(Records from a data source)
****************
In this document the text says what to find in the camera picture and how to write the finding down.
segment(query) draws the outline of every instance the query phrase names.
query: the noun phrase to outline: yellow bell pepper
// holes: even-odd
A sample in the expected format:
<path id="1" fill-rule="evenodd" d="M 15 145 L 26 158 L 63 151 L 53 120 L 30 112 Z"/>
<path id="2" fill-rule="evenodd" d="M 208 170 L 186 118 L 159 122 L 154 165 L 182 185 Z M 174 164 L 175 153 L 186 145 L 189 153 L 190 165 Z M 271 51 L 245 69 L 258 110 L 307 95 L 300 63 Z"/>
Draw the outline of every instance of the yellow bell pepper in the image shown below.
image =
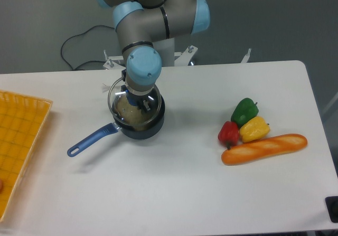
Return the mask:
<path id="1" fill-rule="evenodd" d="M 244 124 L 240 130 L 242 142 L 247 143 L 265 137 L 270 132 L 269 125 L 265 122 L 263 117 L 256 116 Z"/>

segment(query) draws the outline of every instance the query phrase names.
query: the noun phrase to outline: green bell pepper
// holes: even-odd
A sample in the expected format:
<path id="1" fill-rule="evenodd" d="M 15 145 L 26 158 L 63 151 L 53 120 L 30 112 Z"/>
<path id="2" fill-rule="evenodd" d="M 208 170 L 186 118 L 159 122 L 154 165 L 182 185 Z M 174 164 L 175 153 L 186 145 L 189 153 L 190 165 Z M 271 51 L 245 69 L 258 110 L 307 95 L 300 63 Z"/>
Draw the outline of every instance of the green bell pepper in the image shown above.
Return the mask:
<path id="1" fill-rule="evenodd" d="M 238 128 L 250 121 L 258 115 L 257 103 L 254 103 L 250 98 L 242 99 L 234 110 L 231 121 L 235 122 Z"/>

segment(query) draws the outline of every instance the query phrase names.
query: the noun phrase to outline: handle hole
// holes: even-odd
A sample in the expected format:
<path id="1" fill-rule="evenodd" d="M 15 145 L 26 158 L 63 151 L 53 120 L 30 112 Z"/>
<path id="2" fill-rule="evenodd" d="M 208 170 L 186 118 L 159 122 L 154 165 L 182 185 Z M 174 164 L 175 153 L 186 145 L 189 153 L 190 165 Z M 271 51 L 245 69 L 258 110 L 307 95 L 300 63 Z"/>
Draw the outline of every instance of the handle hole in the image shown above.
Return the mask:
<path id="1" fill-rule="evenodd" d="M 74 150 L 71 150 L 69 154 L 70 154 L 70 155 L 74 155 L 74 154 L 77 153 L 79 150 L 80 150 L 80 148 L 77 147 L 77 148 L 75 148 Z"/>

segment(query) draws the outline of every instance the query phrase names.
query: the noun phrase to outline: blue pan handle
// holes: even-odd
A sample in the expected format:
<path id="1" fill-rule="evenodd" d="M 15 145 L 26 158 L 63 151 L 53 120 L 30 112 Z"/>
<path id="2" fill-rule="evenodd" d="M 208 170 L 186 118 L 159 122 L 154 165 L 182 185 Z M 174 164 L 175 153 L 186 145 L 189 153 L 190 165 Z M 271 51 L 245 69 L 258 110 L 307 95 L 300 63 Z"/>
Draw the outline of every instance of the blue pan handle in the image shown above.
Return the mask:
<path id="1" fill-rule="evenodd" d="M 89 135 L 86 137 L 84 140 L 78 142 L 76 145 L 71 147 L 68 151 L 67 154 L 69 157 L 74 157 L 78 155 L 80 152 L 84 151 L 87 149 L 89 146 L 100 140 L 101 138 L 108 136 L 110 134 L 117 133 L 119 130 L 119 126 L 114 122 L 114 123 L 109 123 L 102 128 L 98 129 L 95 131 L 93 134 Z"/>

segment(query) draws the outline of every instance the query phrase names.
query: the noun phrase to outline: red bell pepper
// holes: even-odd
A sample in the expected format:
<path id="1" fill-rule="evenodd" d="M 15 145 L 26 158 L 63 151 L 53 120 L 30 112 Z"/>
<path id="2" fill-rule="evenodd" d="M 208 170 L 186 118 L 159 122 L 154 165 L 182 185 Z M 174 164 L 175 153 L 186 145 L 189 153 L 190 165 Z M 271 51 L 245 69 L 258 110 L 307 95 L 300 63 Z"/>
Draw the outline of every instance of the red bell pepper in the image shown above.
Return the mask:
<path id="1" fill-rule="evenodd" d="M 239 131 L 237 124 L 233 121 L 226 121 L 218 134 L 218 140 L 230 150 L 230 146 L 237 145 L 238 139 Z"/>

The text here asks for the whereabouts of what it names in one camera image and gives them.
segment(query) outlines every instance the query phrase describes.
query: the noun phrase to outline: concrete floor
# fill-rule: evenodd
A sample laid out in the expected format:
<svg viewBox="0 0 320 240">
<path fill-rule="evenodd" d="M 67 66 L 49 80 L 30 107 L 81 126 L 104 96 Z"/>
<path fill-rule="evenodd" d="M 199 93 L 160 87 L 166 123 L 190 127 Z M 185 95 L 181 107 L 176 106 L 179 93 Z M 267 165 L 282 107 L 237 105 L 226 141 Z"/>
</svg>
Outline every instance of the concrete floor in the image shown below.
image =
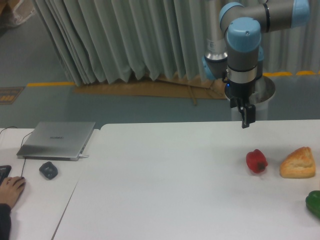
****************
▸ BRIEF
With the pictures omitted, restate every entry above word for word.

▸ REPLY
In this document the text says what to find in the camera picture and how to write the finding down.
segment(query) draws the outline of every instance the query phrase names.
query: the noun phrase to outline: yellow bell pepper
// holes: even-odd
A sample in the expected format:
<path id="1" fill-rule="evenodd" d="M 15 145 L 26 158 L 63 151 L 53 120 L 30 112 Z"/>
<path id="2" fill-rule="evenodd" d="M 208 170 L 186 118 L 159 122 L 154 165 L 182 185 Z M 174 164 L 175 153 L 186 145 L 189 153 L 190 165 Z M 271 51 L 245 69 L 258 110 L 307 95 L 300 63 Z"/>
Draw the outline of every instance of the yellow bell pepper in the image shown below.
image =
Return the mask:
<path id="1" fill-rule="evenodd" d="M 244 124 L 240 130 L 242 142 L 247 143 L 265 137 L 270 132 L 269 125 L 265 122 L 263 117 L 256 116 Z"/>

segment(query) draws the outline of every instance the query phrase names.
query: the noun phrase to outline: green bell pepper
// holes: even-odd
A sample in the expected format:
<path id="1" fill-rule="evenodd" d="M 15 145 L 26 158 L 63 151 L 53 120 L 30 112 Z"/>
<path id="2" fill-rule="evenodd" d="M 208 170 L 186 118 L 159 122 L 154 165 L 182 185 Z M 174 164 L 175 153 L 186 145 L 189 153 L 190 165 Z M 271 51 L 245 69 L 258 110 L 307 95 L 300 63 Z"/>
Draw the outline of every instance of the green bell pepper in the image shown above.
Return the mask:
<path id="1" fill-rule="evenodd" d="M 238 128 L 250 121 L 258 115 L 257 103 L 254 103 L 250 98 L 242 99 L 234 110 L 231 121 L 235 122 Z"/>

segment(query) draws the outline of every instance the query phrase names.
query: the noun phrase to outline: handle hole
// holes: even-odd
A sample in the expected format:
<path id="1" fill-rule="evenodd" d="M 15 145 L 26 158 L 63 151 L 53 120 L 30 112 Z"/>
<path id="2" fill-rule="evenodd" d="M 208 170 L 186 118 L 159 122 L 154 165 L 182 185 Z M 174 164 L 175 153 L 186 145 L 189 153 L 190 165 Z M 271 51 L 245 69 L 258 110 L 307 95 L 300 63 Z"/>
Draw the outline of every instance of the handle hole in the image shown above.
Return the mask:
<path id="1" fill-rule="evenodd" d="M 74 150 L 71 150 L 69 154 L 70 154 L 70 155 L 74 155 L 74 154 L 77 153 L 79 150 L 80 150 L 80 148 L 77 147 L 77 148 L 75 148 Z"/>

segment(query) draws the outline of every instance the query phrase names.
query: the noun phrase to outline: blue pan handle
// holes: even-odd
A sample in the expected format:
<path id="1" fill-rule="evenodd" d="M 15 145 L 26 158 L 63 151 L 53 120 L 30 112 Z"/>
<path id="2" fill-rule="evenodd" d="M 208 170 L 186 118 L 159 122 L 154 165 L 182 185 Z M 174 164 L 175 153 L 186 145 L 189 153 L 190 165 Z M 271 51 L 245 69 L 258 110 L 307 95 L 300 63 Z"/>
Draw the outline of every instance of the blue pan handle in the image shown above.
Return the mask:
<path id="1" fill-rule="evenodd" d="M 89 135 L 86 137 L 84 140 L 78 142 L 76 145 L 71 147 L 68 151 L 67 154 L 69 157 L 74 157 L 78 155 L 80 152 L 84 151 L 87 149 L 89 146 L 100 140 L 101 138 L 108 136 L 110 134 L 117 133 L 119 130 L 119 126 L 114 122 L 114 123 L 109 123 L 102 128 L 98 129 L 95 131 L 93 134 Z"/>

segment(query) draws the outline of every instance the query phrase names.
query: the noun phrase to outline: red bell pepper
// holes: even-odd
A sample in the expected format:
<path id="1" fill-rule="evenodd" d="M 15 145 L 26 158 L 63 151 L 53 120 L 30 112 Z"/>
<path id="2" fill-rule="evenodd" d="M 208 170 L 186 118 L 159 122 L 154 165 L 182 185 Z M 174 164 L 175 153 L 186 145 L 189 153 L 190 165 Z M 271 51 L 245 69 L 258 110 L 307 95 L 300 63 Z"/>
Draw the outline of every instance of the red bell pepper in the image shown above.
Return the mask:
<path id="1" fill-rule="evenodd" d="M 239 131 L 237 124 L 233 121 L 226 121 L 218 134 L 218 140 L 230 150 L 230 146 L 237 145 L 238 139 Z"/>

The text here asks for the whereabouts of what it names in one camera image and gives them.
segment(query) outlines every instance the query phrase describes.
query: the noun phrase to outline: concrete floor
# fill-rule: evenodd
A sample laid out in the expected format:
<svg viewBox="0 0 320 240">
<path fill-rule="evenodd" d="M 67 66 L 49 80 L 30 107 L 81 126 L 104 96 Z"/>
<path fill-rule="evenodd" d="M 199 93 L 160 87 L 166 123 L 190 127 Z M 185 95 L 181 107 L 176 106 L 179 93 Z M 267 165 L 282 107 L 237 105 L 226 141 Z"/>
</svg>
Outline every instance of the concrete floor in the image shown below.
image =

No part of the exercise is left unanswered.